(Beginning of PROVIDED DATA)
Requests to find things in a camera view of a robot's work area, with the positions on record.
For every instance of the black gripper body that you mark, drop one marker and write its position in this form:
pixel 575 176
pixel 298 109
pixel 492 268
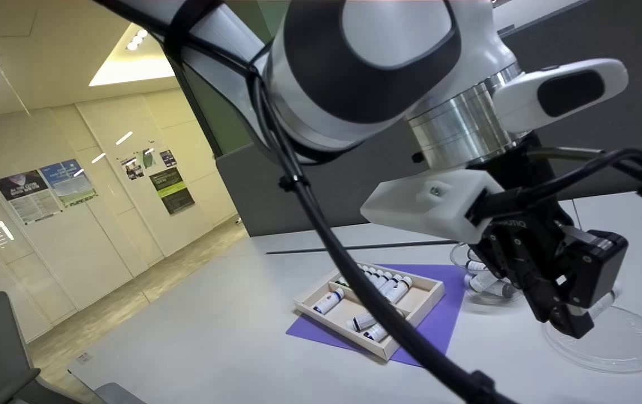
(End of PROVIDED DATA)
**THE TASK:**
Write out each entry exactly, images excluded.

**ANSWER TO THE PROBLEM:**
Requests to find things in a camera view of a robot's work area, with the positions on record.
For every instance of the black gripper body that you mark, drop one marker and write its position in this form:
pixel 575 176
pixel 298 109
pixel 492 268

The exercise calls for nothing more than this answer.